=== Data shown ===
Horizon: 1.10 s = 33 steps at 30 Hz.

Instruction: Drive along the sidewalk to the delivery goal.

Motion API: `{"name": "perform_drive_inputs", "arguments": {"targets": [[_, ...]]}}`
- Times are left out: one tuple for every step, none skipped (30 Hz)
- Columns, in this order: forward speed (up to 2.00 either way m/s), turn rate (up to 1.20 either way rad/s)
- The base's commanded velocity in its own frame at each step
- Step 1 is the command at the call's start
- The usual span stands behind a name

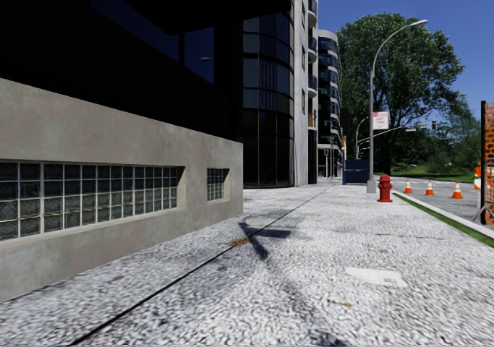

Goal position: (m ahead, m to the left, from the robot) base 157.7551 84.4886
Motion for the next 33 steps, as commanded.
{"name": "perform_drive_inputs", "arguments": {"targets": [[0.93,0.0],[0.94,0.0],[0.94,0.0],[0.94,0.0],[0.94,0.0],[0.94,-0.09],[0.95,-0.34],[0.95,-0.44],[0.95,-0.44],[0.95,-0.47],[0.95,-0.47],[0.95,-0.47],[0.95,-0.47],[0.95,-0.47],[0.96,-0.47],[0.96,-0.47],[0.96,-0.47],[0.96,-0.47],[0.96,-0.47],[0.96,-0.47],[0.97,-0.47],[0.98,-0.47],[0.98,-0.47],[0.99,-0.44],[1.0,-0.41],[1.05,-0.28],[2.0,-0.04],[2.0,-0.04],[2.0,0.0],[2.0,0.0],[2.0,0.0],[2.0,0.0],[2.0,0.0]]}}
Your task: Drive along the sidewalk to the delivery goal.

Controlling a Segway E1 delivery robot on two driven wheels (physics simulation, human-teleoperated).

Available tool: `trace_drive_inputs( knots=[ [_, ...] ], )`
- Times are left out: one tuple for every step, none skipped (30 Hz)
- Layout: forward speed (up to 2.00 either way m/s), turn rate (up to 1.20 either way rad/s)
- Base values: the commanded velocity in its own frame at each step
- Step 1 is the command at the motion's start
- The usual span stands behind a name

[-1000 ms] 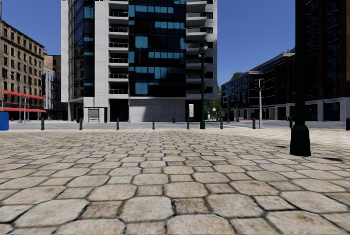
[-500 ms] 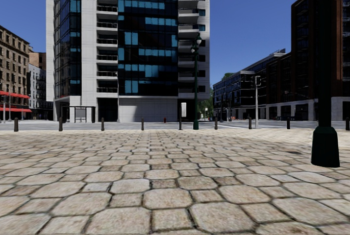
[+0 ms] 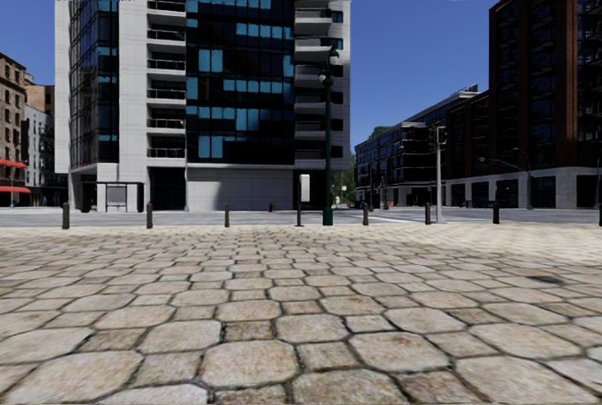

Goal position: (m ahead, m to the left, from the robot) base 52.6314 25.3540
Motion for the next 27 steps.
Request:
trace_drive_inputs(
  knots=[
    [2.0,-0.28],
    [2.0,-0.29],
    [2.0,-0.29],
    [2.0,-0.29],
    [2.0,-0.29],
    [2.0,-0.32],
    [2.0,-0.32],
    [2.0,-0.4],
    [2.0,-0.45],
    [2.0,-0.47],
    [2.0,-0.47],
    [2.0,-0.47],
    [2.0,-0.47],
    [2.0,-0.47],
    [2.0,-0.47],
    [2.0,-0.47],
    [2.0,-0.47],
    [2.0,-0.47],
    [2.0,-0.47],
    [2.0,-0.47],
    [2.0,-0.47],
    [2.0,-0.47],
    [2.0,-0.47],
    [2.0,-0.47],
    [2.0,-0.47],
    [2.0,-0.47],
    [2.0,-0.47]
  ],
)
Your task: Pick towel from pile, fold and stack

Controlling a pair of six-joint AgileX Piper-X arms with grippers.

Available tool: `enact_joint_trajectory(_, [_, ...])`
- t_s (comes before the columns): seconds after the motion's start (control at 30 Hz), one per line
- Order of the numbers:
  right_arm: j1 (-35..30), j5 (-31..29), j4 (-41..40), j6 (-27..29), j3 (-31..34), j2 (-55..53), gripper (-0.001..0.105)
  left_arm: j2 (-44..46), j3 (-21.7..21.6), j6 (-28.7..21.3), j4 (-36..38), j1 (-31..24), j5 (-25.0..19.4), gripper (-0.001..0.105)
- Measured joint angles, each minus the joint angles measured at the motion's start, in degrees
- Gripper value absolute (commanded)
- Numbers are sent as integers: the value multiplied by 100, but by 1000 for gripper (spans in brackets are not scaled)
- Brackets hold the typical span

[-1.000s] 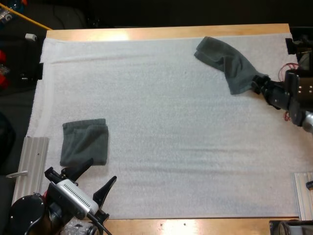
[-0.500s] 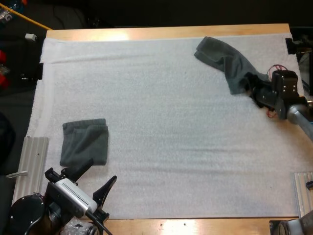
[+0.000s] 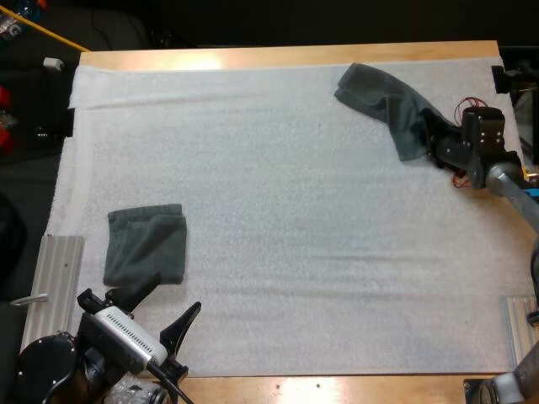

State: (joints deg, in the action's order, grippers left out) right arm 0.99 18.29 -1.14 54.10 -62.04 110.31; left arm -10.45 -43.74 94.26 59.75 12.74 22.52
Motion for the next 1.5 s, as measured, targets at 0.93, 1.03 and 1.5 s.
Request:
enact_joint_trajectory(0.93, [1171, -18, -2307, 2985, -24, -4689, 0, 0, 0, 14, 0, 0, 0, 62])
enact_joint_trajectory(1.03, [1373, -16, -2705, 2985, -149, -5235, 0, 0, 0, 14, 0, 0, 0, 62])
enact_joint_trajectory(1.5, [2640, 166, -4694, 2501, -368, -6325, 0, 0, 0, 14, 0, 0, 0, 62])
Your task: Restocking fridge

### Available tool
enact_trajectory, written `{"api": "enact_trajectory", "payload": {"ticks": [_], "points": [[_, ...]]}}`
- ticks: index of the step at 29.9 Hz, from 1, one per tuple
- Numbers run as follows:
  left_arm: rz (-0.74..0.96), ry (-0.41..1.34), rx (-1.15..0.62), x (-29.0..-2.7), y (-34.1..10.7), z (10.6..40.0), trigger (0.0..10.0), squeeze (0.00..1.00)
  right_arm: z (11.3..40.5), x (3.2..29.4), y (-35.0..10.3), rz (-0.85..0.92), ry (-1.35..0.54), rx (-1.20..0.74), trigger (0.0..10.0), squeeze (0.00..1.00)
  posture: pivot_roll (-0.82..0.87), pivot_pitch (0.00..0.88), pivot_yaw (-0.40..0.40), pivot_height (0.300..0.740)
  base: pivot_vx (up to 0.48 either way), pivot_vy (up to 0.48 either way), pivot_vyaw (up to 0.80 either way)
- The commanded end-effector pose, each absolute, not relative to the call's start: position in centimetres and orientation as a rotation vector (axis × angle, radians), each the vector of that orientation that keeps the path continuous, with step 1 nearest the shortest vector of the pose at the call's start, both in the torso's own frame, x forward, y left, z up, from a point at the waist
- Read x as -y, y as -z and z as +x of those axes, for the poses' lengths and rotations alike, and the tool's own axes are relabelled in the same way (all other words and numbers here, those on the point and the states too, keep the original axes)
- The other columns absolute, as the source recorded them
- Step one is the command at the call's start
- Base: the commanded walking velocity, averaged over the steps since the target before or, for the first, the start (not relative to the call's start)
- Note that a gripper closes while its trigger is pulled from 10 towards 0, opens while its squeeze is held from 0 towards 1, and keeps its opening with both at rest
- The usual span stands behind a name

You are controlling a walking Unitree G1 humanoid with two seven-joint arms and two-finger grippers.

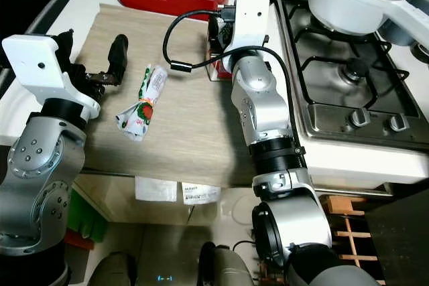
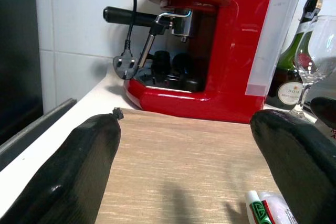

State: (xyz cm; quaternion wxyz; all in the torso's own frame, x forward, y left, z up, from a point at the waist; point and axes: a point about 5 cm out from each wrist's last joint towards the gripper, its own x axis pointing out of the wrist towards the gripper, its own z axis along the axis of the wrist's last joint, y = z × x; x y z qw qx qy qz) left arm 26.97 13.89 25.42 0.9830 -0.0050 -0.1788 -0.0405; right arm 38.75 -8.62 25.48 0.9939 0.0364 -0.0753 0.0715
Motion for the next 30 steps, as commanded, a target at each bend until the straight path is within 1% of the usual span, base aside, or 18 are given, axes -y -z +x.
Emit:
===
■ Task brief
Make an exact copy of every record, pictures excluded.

■ Exercise answer
Horizon: 1.10 s = 33 steps at 30 Hz.

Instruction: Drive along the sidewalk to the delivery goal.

Motion API: `{"name": "perform_drive_inputs", "arguments": {"targets": [[_, ...]]}}`
- Times are left out: one tuple for every step, none skipped (30 Hz)
- Columns, in this order: forward speed (up to 2.00 either way m/s), turn rate (up to 1.20 either way rad/s)
- The base's commanded velocity in its own frame at each step
- Step 1 is the command at the call's start
- The usual span stands behind a name


Goal position: (m ahead, m to the left, from the robot) base 157.7551 84.4886
Motion for the next 33 steps, as commanded.
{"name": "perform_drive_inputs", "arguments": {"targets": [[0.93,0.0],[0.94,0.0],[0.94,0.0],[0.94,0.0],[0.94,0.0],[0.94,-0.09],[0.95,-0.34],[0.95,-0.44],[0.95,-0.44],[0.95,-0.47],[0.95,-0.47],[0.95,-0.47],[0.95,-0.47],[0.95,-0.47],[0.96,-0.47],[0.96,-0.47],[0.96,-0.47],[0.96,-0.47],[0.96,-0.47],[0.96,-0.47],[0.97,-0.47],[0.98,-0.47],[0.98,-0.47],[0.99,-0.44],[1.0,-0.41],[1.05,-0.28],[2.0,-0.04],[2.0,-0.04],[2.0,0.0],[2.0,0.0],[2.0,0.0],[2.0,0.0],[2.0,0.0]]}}
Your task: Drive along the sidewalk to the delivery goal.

Controlling a Segway E1 delivery robot on two driven wheels (physics simulation, human-teleoperated).

Available tool: `trace_drive_inputs( knots=[ [_, ...] ], )`
- Times are left out: one tuple for every step, none skipped (30 Hz)
- Layout: forward speed (up to 2.00 either way m/s), turn rate (up to 1.20 either way rad/s)
- Base values: the commanded velocity in its own frame at each step
- Step 1 is the command at the motion's start
- The usual span stands behind a name

[-1000 ms] 
[-500 ms] 
[+0 ms] 

Goal position: (m ahead, m to the left, from the robot) base 52.6314 25.3540
Motion for the next 27 steps.
Request:
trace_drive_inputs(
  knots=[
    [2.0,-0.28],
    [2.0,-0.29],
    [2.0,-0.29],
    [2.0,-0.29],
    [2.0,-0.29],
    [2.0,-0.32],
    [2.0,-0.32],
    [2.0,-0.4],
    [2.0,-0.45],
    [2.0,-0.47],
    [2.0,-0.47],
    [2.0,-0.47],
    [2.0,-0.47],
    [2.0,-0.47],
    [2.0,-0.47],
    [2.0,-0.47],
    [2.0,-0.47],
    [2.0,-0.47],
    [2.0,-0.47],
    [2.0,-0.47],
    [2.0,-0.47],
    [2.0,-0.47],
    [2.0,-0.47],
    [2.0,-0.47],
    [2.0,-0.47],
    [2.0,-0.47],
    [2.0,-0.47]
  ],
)
Your task: Pick towel from pile, fold and stack

Controlling a pair of six-joint AgileX Piper-X arms with grippers.

Available tool: `enact_joint_trajectory(_, [_, ...])`
- t_s (comes before the columns): seconds after the motion's start (control at 30 Hz), one per line
- Order of the numbers:
  right_arm: j1 (-35..30), j5 (-31..29), j4 (-41..40), j6 (-27..29), j3 (-31..34), j2 (-55..53), gripper (-0.001..0.105)
  left_arm: j2 (-44..46), j3 (-21.7..21.6), j6 (-28.7..21.3), j4 (-36..38), j1 (-31..24), j5 (-25.0..19.4), gripper (-0.001..0.105)
- Measured joint angles, each minus the joint angles measured at the motion's start, in degrees
- Gripper value absolute (commanded)
- Numbers are sent as integers: the value multiplied by 100, but by 1000 for gripper (spans in brackets are not scaled)
- Brackets hold the typical span

[-1.000s] 
[-0.500s] 
[+0.000s] 

State: (joints deg, in the action's order, grippers left out) right arm 0.99 18.29 -1.14 54.10 -62.04 110.31; left arm -10.45 -43.74 94.26 59.75 12.74 22.52
Motion for the next 1.5 s, as measured, targets at 0.93, 1.03 and 1.5 s.
Request:
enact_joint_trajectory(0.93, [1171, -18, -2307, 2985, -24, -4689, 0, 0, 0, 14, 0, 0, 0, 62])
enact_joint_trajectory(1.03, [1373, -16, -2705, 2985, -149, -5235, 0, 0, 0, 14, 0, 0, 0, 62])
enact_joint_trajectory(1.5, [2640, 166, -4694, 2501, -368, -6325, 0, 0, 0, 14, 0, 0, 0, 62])
Your task: Restocking fridge

### Available tool
enact_trajectory, written `{"api": "enact_trajectory", "payload": {"ticks": [_], "points": [[_, ...]]}}`
- ticks: index of the step at 29.9 Hz, from 1, one per tuple
- Numbers run as follows:
  left_arm: rz (-0.74..0.96), ry (-0.41..1.34), rx (-1.15..0.62), x (-29.0..-2.7), y (-34.1..10.7), z (10.6..40.0), trigger (0.0..10.0), squeeze (0.00..1.00)
  right_arm: z (11.3..40.5), x (3.2..29.4), y (-35.0..10.3), rz (-0.85..0.92), ry (-1.35..0.54), rx (-1.20..0.74), trigger (0.0..10.0), squeeze (0.00..1.00)
  posture: pivot_roll (-0.82..0.87), pivot_pitch (0.00..0.88), pivot_yaw (-0.40..0.40), pivot_height (0.300..0.740)
  base: pivot_vx (up to 0.48 either way), pivot_vy (up to 0.48 either way), pivot_vyaw (up to 0.80 either way)
- The commanded end-effector pose, each absolute, not relative to the call's start: position in centimetres and orientation as a rotation vector (axis × angle, radians), each the vector of that orientation that keeps the path continuous, with step 1 nearest the shortest vector of the pose at the call's start, both in the torso's own frame, x forward, y left, z up, from a point at the waist
- Read x as -y, y as -z and z as +x of those axes, for the poses' lengths and rotations alike, and the tool's own axes are relabelled in the same way (all other words and numbers here, those on the point and the states too, keep the original axes)
- The other columns absolute, as the source recorded them
- Step one is the command at the call's start
- Base: the commanded walking velocity, averaged over the steps since the target before or, for the first, the start (not relative to the call's start)
- Note that a gripper closes while its trigger is pulled from 10 towards 0, opens while its squeeze is held from 0 towards 1, and keeps its opening with both at rest
- The usual span stands behind a name

You are controlling a walking Unitree G1 humanoid with two seven-joint arms and two-finger grippers.


State: (xyz cm; quaternion wxyz; all in the torso's own frame, x forward, y left, z up, from a point at the waist; point and axes: a point about 5 cm out from each wrist's last joint towards the gripper, its own x axis pointing out of the wrist towards the gripper, its own z axis along the axis of the wrist's last joint, y = z × x; x y z qw qx qy qz) left arm 26.97 13.89 25.42 0.9830 -0.0050 -0.1788 -0.0405; right arm 38.75 -8.62 25.48 0.9939 0.0364 -0.0753 0.0715
Motion for the next 30 steps, as commanded, a target at each bend until the straight path is within 1% of the usual span, base aside, or 18 are given, axes -y -z +x.
Emit:

What came before is the finished answer.